William Lloyd (18 August 162730 August 1717) was an English divine who served successively as bishop of St Asaph, of Lichfield and Coventry and of Worcester.

Life
Lloyd was born at Tilehurst in Berkshire, in 1627, the son of Richard Lloyd, then vicar, who was the son of David Lloyd of Henblas, Anglesey. By the age of eleven, he had understanding in Greek and Latin, and somewhat of Hebrew, before attending Oriel and Jesus Colleges, Oxford (later becoming a Fellow of Jesus College). He graduated with an M.A. in 1646. In 1663 he was prebendary of Ripon, in 1667 prebendary of Salisbury, in 1668 archdeacon of Merioneth, in 1672 dean of Bangor and prebendary of St Paul's, London, in 1680 bishop of St Asaph, in 1689 lord-almoner, in 1692 bishop of Lichfield and Coventry, and in 1699 bishop of Worcester.
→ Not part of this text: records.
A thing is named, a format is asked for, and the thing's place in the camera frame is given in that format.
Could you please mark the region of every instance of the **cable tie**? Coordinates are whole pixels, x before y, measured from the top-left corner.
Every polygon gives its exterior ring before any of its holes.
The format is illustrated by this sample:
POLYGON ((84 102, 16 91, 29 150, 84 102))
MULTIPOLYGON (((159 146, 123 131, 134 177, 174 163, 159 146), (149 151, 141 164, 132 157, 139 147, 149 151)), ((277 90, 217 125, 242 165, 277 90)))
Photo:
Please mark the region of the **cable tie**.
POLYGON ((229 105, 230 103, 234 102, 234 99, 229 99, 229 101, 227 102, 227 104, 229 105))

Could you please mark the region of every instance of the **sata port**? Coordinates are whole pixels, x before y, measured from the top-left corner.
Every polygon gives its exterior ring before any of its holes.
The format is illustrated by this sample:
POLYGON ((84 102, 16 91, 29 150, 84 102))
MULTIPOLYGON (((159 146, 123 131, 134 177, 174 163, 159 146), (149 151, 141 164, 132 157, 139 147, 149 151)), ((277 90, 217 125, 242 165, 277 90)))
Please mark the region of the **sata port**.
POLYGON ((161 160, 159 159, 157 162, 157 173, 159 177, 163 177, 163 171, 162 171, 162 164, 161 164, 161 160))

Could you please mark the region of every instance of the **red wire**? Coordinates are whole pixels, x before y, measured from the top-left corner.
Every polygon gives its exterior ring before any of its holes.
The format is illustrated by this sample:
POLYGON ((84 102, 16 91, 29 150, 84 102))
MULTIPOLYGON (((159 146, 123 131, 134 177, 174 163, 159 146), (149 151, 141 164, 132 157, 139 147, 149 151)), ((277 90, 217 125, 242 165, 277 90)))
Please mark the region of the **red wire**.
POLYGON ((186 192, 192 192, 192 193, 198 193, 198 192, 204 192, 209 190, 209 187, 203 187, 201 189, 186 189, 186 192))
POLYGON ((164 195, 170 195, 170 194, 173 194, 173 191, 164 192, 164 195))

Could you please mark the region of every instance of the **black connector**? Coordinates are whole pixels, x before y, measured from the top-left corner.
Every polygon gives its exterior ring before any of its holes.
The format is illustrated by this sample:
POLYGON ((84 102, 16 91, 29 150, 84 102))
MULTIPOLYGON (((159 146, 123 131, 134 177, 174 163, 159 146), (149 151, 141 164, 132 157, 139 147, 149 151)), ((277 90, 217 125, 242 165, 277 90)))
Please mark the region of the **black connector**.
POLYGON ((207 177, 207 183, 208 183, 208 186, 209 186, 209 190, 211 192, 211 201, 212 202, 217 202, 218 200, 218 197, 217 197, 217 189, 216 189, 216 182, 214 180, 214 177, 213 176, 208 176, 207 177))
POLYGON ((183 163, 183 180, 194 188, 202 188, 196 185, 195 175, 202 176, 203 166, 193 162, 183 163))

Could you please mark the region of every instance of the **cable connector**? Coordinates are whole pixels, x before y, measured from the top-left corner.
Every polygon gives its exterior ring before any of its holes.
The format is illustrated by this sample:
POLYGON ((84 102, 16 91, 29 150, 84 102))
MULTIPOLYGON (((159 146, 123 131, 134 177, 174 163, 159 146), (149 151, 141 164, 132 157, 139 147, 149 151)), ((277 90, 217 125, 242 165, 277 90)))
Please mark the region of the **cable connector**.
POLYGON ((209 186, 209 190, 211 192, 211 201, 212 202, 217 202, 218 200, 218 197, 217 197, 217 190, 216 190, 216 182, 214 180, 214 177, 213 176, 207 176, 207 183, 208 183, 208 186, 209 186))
As Bishop of Lichfield, he rebuilt the diocesan residence at Eccleshall Castle, which had been destroyed in the Civil War.

Lloyd was an indefatigable opponent of the Roman Catholic tendencies of James II of England, and was one of the seven bishops who, for refusing to have the Declaration of Indulgence read in his diocese, was charged with publishing a seditious libel against the king. However, he was acquitted in 1688, which was one of the events that lead to the fall of James II.
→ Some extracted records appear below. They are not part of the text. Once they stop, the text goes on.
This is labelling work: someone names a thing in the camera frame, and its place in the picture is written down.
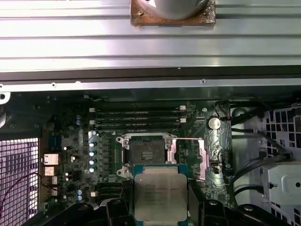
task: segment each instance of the screw
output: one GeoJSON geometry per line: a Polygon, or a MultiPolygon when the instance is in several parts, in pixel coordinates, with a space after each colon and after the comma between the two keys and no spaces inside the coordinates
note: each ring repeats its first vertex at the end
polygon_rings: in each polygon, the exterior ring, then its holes
{"type": "Polygon", "coordinates": [[[246,211],[253,211],[253,208],[251,206],[245,206],[244,209],[246,211]]]}
{"type": "Polygon", "coordinates": [[[211,201],[209,201],[209,204],[210,204],[210,205],[213,205],[213,206],[216,206],[218,203],[217,203],[217,201],[215,201],[215,200],[211,200],[211,201]]]}

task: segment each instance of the red wire
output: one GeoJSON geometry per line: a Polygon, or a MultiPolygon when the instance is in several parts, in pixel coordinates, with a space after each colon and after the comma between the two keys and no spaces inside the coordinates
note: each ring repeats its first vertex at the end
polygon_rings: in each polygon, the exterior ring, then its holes
{"type": "Polygon", "coordinates": [[[27,175],[19,178],[11,187],[9,187],[9,189],[5,192],[4,197],[3,197],[3,199],[2,199],[2,201],[0,203],[0,219],[2,218],[2,211],[3,211],[4,203],[5,203],[6,197],[8,196],[10,190],[13,189],[17,184],[19,184],[19,182],[21,180],[23,180],[24,178],[29,177],[31,175],[38,175],[40,177],[40,180],[42,180],[42,175],[40,175],[38,173],[30,173],[30,174],[27,174],[27,175]]]}

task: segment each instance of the black plastic part
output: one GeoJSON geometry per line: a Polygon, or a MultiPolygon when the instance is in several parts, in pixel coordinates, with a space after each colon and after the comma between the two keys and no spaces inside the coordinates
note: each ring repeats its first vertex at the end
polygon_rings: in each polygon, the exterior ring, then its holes
{"type": "Polygon", "coordinates": [[[92,206],[77,203],[50,219],[43,226],[81,226],[92,212],[92,206]]]}
{"type": "Polygon", "coordinates": [[[224,205],[217,200],[204,202],[202,214],[202,226],[228,226],[224,205]]]}
{"type": "Polygon", "coordinates": [[[201,224],[201,210],[206,197],[201,192],[196,181],[190,181],[188,185],[188,210],[191,220],[195,226],[201,224]]]}
{"type": "Polygon", "coordinates": [[[250,222],[252,225],[262,225],[262,226],[289,226],[288,223],[283,220],[273,216],[264,209],[252,205],[244,204],[238,207],[241,213],[241,217],[250,222]]]}
{"type": "Polygon", "coordinates": [[[107,203],[107,219],[109,226],[135,226],[134,217],[128,212],[123,200],[115,199],[107,203]]]}

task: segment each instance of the chip
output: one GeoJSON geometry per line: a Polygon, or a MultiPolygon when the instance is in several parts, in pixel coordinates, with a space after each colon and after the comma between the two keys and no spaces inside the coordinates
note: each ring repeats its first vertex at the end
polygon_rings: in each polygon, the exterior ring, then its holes
{"type": "Polygon", "coordinates": [[[165,141],[139,140],[130,142],[132,164],[164,164],[165,141]]]}
{"type": "Polygon", "coordinates": [[[219,201],[225,201],[226,200],[226,196],[224,194],[219,194],[218,197],[217,197],[217,199],[219,201]]]}

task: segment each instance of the cpu socket
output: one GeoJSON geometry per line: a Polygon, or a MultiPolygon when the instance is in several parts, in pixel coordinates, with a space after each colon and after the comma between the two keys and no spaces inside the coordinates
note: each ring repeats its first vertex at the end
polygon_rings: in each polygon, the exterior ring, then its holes
{"type": "Polygon", "coordinates": [[[122,144],[123,163],[117,175],[133,178],[134,164],[176,164],[174,138],[177,136],[168,133],[128,133],[117,137],[116,141],[122,144]]]}
He engaged Gilbert Burnet to write The History of the Reformation of the Church of England and provided him with much material. He was a good scholar and a keen student of biblical apocalyptic literature and himself "prophesied" to Anne, Queen of Great Britain, Robert Harley, 1st Earl of Oxford and Mortimer, William Whiston, and John Evelyn the diarist. Lloyd was a staunch supporter of the Glorious Revolution.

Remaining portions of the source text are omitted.